Utilizing Non-Recourse Debt

We sat down with Debt & Structured Finance expert, Rob Doxsee, to discuss the benefits of non-recourse debt. Rob is active in all areas of commercial real estate lending and possesses strong expertise in multifamily agency debt, financing.

Rob, you’ve mentioned before that your clients are always looking to grow their portfolios. Why is it most important for them to do so with non-recourse debt?

Most clients don’t own just one multifamily property; a good portion of my clients own several of them. First-time buyers typically go to the bank looking for a loan because they don’t know where else to go, and what they find is they are required to put a personal guarantee on those loans. One of the challenges people have when looking to expand from one to two properties, is that they end up getting capped by the banks and what the banks’ lending limit is. In that case, they’re going to be forced to find another lender for the next deal and another lender soon after that. It’s constantly dealing with different relationships, different underwriting criteria, different loan forms, and this is happening for them on every transaction they do. In comparison, if you do a non-recourse loan with an agency lender, like CBRE, each deal is looked at in a silo. What I mean by that is that if you have five loans with them/ us, that doesn’t limit the ability to lend to you. It’s constantly the same underwriting, the same terms, and the same forms. It just gives the client simplicity and some consistency to their financing.

You mentioned CBRE looks at each deal in a silo. What do you mean by this?

Good question. When you’re doing a non-recourse loan, the property that we’re looking at needs to support that loan. The lender won’t be dependent on what your personal income is or how much equity you have on your house because you aren’t personally guaranteeing the loan. Each loan you do, your personal financials need to meet the requirements just for that one loan.

If you’re personally guaranteeing that loan, now it brings into play the global cash flow and liabilities you have on that property as well as others. An example of that is recent client of mine is a retired individual, who owned the property for several years and he had no other income other than the real estate. He was looking to refinance the property and the bank required the property to cash flow on not only the buildings’ debt, but also all his personal living expenses and anything else, so it significantly limited how much he could borrow.

In comparison, we’re only looking at the property and nothing outside of that because for us it’s really a stand-alone transaction. Another deal we executed that came to mind, was a borrower who was looking to borrow around $5 million on two properties, but his personal net worth was only about $3.5 million. We required the net worth to be at least equal to or greater than your loan amount, so by looking at each transaction on its own, we’re able to take that $3.5 million net worth and qualify him for two separate $2.5 million loans on each property and make the deal work where others, like a bank, could not.

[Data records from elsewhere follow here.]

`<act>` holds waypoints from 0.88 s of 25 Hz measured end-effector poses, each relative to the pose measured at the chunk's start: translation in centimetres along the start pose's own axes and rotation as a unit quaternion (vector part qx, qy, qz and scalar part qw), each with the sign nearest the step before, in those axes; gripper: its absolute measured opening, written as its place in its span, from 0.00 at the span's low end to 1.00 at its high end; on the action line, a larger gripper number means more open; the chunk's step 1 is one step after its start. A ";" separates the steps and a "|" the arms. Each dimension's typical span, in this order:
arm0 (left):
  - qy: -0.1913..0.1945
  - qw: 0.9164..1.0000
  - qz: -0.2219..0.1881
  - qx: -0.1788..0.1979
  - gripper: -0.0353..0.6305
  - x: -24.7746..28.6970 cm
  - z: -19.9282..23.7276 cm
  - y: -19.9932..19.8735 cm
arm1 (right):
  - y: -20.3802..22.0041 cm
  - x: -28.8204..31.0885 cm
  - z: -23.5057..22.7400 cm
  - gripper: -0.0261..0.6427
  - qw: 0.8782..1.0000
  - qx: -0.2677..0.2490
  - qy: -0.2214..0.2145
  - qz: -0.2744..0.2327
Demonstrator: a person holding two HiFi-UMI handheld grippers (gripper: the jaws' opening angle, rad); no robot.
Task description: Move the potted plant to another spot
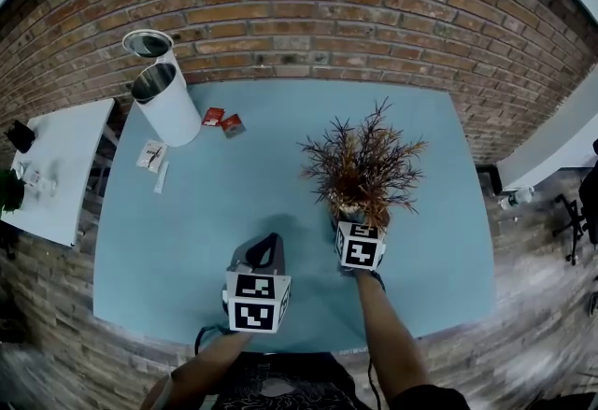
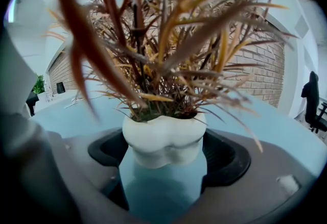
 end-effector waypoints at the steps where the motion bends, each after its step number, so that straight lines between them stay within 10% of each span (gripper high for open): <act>1: 0.000 1.000 0.000 -0.001 0.04 -0.2 0.3 0.1 | 0.0 0.0 0.3 0.72 1.000 0.000 0.001 0.001; 22: -0.023 1.000 -0.007 -0.020 0.04 -4.9 6.5 1.7 | -0.2 -1.2 8.5 0.72 1.000 -0.010 -0.014 0.005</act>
Point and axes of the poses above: the fingertips, and each gripper's own axes: x forward along the fingers, z to its left, y out of its underside, the point moved 5 cm from there along -x, backward along the fingers, and after that the axes turned 11 degrees about y, right-handed, at the moved point
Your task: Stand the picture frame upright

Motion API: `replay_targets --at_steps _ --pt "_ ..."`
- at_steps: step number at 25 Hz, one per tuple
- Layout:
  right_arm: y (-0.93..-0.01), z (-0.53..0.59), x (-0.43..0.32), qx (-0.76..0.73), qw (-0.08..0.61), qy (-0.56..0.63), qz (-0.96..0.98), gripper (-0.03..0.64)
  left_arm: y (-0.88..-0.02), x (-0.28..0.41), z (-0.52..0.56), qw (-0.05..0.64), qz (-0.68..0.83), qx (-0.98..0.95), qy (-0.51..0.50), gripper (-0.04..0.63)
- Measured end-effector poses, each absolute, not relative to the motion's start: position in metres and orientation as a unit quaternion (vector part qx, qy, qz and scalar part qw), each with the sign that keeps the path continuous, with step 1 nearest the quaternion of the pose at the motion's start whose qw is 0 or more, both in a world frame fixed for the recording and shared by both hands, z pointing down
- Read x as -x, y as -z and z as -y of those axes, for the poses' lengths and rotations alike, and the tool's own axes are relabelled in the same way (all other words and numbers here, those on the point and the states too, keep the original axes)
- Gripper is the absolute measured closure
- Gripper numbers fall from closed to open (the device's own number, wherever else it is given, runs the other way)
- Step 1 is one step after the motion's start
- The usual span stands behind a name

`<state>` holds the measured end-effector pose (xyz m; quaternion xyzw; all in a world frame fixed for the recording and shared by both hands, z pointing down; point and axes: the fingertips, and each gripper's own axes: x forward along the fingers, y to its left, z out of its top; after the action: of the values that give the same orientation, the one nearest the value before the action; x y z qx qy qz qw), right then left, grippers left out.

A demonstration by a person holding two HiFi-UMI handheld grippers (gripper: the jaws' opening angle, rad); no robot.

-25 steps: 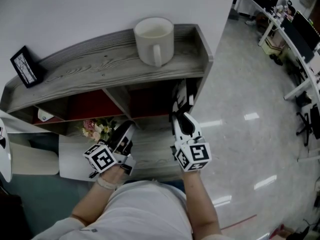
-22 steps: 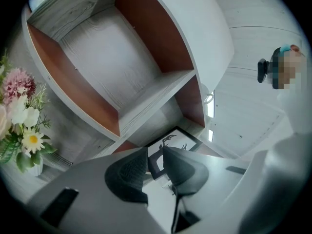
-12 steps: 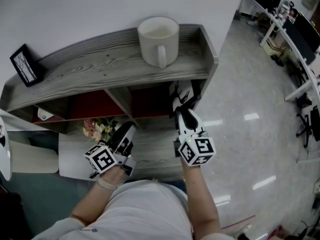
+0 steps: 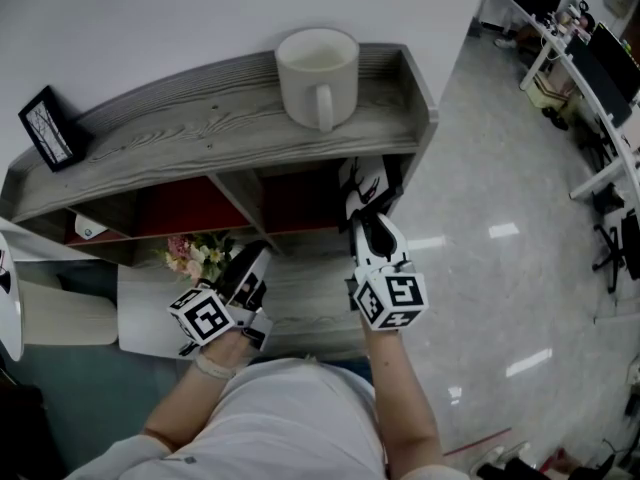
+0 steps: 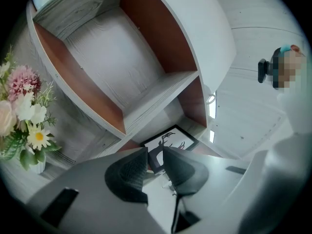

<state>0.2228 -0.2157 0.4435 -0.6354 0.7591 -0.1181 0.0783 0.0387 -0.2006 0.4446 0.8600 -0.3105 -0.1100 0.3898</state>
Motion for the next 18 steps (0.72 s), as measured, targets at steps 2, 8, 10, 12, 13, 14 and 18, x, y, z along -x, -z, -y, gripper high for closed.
replay_targets --at_steps 2,8,10,12,13,14,18 --pt "-0.443 0.215 -0.223 0.637 0.079 0.121 -0.757 0.541 -0.444 -0.038 0.200 0.390 0.310 -0.860 0.110 0.492" --pt "-0.436 0.208 -0.222 0.641 0.082 0.119 -0.754 0.525 -0.445 -0.036 0.198 0.392 0.308 -0.860 0.108 0.492" --pt "-0.435 0.204 -0.222 0.644 0.083 0.118 -0.752 0.515 -0.445 -0.035 0.197 0.392 0.306 -0.861 0.108 0.492" --pt "-0.434 0.198 -0.222 0.647 0.086 0.116 -0.748 0.513 -0.445 -0.033 0.196 0.389 0.304 -0.863 0.105 0.492" --pt "-0.433 0.195 -0.222 0.649 0.087 0.115 -0.747 0.514 -0.445 -0.032 0.195 0.385 0.304 -0.865 0.102 0.492" --pt "-0.433 0.191 -0.220 0.650 0.087 0.114 -0.747 0.514 -0.445 -0.031 0.194 0.379 0.304 -0.869 0.097 0.492" --pt "-0.433 0.176 -0.207 0.650 0.070 0.107 -0.749 0.514 -0.441 -0.028 0.190 0.332 0.303 -0.891 0.069 0.492"
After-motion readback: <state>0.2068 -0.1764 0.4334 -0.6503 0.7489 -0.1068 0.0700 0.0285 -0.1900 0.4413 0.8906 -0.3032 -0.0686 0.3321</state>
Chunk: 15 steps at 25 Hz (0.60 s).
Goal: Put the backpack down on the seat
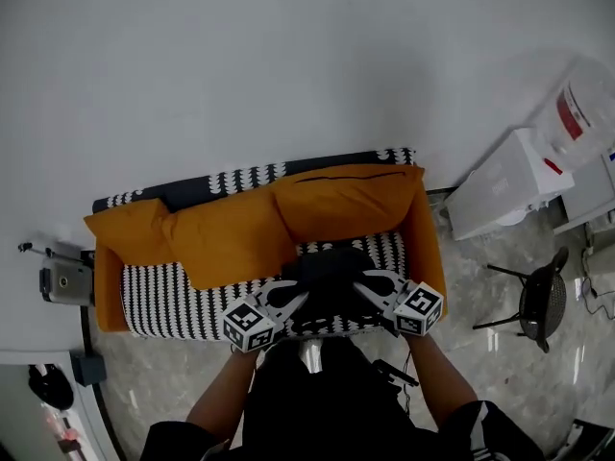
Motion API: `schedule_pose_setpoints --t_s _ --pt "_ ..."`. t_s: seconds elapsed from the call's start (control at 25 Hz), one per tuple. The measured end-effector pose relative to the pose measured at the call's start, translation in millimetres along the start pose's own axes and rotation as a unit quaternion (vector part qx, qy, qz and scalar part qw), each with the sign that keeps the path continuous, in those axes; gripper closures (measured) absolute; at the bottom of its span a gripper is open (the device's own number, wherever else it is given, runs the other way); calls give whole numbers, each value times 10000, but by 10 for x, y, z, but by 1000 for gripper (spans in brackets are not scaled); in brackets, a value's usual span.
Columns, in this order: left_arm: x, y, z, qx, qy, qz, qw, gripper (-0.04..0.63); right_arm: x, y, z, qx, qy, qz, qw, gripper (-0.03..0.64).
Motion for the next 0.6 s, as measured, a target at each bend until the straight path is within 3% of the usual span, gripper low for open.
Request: schedule_pose_setpoints --t_s 0.36,0.6 --pt "410 365 -186 116 -281 448 9985 560 -336 355 -311 342 270 -25 9990 586" --pt "681 547 -288 294 -313 547 9976 560 -523 565 -501 531 433 -162 9975 586"
Point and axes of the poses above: the fingertips, and each gripper's own axes: z backward along the fingers, x to its left, y out of its underside, the point moved 6 cm from there along z, backward along the fingers, and after that the axes turned 8 degrees about y, right-handed, at the moved point
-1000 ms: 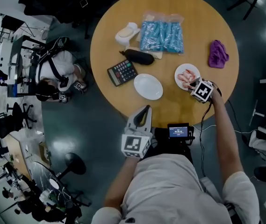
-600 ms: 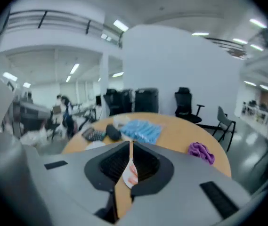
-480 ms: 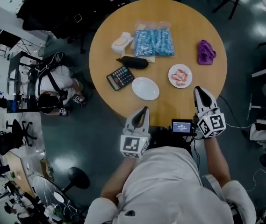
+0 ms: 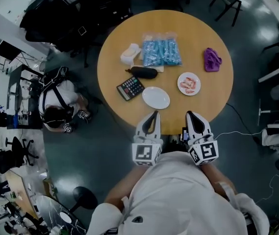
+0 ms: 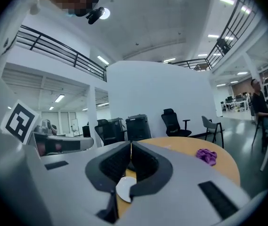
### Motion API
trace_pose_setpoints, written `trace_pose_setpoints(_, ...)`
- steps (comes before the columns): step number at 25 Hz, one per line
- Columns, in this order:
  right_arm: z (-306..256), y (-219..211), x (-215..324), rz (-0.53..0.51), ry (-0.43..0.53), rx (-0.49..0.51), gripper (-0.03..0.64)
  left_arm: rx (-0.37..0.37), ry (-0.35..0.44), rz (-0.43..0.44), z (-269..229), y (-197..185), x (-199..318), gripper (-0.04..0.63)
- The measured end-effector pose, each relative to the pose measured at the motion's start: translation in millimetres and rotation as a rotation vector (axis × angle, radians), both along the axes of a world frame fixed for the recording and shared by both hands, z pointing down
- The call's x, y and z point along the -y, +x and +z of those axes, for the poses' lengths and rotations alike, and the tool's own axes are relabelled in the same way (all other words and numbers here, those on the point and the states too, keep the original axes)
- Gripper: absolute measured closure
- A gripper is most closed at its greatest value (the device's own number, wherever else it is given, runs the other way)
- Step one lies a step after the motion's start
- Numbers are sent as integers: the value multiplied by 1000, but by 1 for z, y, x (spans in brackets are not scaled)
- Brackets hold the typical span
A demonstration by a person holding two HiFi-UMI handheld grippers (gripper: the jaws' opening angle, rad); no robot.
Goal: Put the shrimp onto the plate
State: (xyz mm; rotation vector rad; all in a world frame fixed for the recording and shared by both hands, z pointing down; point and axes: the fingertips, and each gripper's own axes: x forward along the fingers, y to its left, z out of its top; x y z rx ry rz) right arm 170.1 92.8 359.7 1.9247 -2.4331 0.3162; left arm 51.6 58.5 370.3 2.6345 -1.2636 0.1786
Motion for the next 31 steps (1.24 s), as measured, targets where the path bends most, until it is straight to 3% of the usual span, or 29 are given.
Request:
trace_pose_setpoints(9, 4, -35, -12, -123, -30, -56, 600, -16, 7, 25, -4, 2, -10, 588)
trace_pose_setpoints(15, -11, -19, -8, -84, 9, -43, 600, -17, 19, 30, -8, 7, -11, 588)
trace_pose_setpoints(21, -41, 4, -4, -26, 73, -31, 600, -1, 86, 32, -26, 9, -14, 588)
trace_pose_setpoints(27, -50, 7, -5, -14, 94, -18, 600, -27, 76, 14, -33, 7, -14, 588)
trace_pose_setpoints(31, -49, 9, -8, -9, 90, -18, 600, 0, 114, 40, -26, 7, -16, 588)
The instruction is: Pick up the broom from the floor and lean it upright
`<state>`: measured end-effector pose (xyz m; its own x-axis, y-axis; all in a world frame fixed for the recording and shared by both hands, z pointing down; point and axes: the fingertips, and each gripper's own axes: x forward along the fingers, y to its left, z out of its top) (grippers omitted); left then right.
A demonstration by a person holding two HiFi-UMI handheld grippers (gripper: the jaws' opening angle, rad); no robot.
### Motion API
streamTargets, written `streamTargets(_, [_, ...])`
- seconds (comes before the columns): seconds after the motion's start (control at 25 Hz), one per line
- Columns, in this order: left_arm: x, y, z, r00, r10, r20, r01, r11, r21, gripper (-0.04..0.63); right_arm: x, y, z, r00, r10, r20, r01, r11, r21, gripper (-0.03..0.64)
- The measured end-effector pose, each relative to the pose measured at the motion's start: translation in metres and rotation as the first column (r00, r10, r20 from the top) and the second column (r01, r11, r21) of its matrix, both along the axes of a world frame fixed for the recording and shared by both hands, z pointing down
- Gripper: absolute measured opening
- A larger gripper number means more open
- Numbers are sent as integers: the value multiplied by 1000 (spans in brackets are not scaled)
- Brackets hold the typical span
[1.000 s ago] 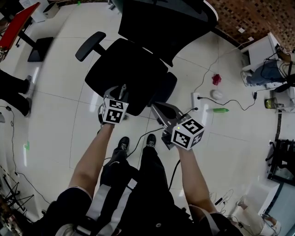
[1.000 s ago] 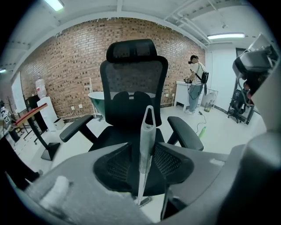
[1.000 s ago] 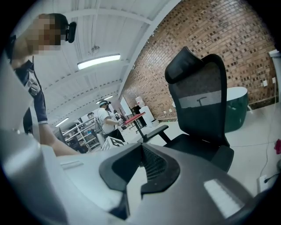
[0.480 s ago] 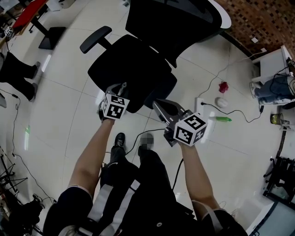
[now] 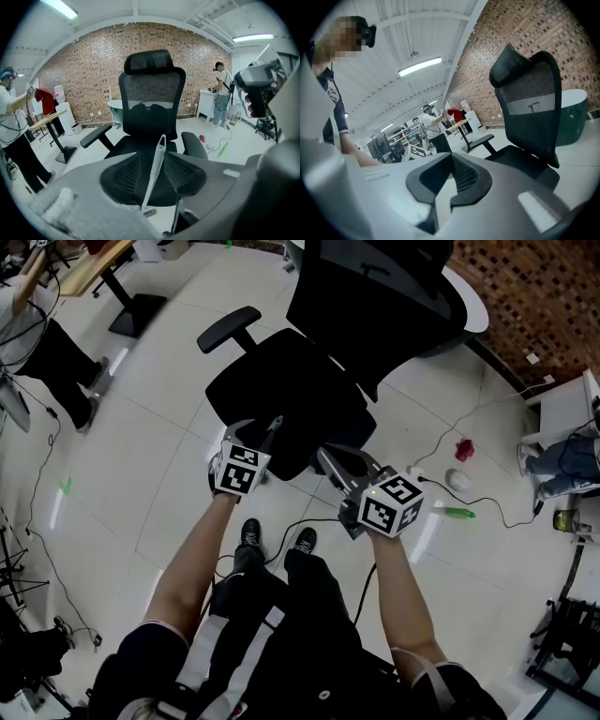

Clearly non-recourse debt is the way to go if you’re looking to grow your portfolio. How do you advise your clients when they are looking to expand? What risks are they taking if they don’t use non-recourse debt?

When you’re looking at an acquisition, a lot of times our borrowers don’t have enough cash to do it themselves, so they need to bring in additional partners for that equity stack. All though it is a partnership that they’re purchasing the asset under, typically there is one person that is the manager or point person, who’s really running both the partnership and the transaction. On a recourse loan, everyone in the partnership who owns a certain percentage, typically around 20%, is required to personally guarantee on that loan. On a $2 million loan, each person is then liable for that full $2 million, even if they’re only a 25% owner and they only want to be liable for $500,000. In comparison, if you’re the manager and you’re signing on anon-recourse loan, the only requirement is that you meet the net worth requirements that we’ve discussed earlier, meaning no one else must sign anything for that loan.

In addition, and more importantly, if you default on that loan, because the property doesn’t perform as expected, you’re just turning the keys over to the lender and walking away. There’s no recourse back to you. You’re and your partners are not jeopardizing your personal residence or anything else. It not only protects you, but your investor as well.

In summary what is most important when considering non-recourse debt?

If I were to try and sum it up in three take-aways, I’d leave people with this: Number one, consistency in underwriting, standards, and process which gives the borrower the ability to execute multiple deals with ease. Secondly, each deal is a standalone transaction. Therefore, the borrower isn’t limited by net worth and other miscellaneous requirements and can expand his/her portfolio without issue. Lastly, non-recourse debt protects the borrower and any investors.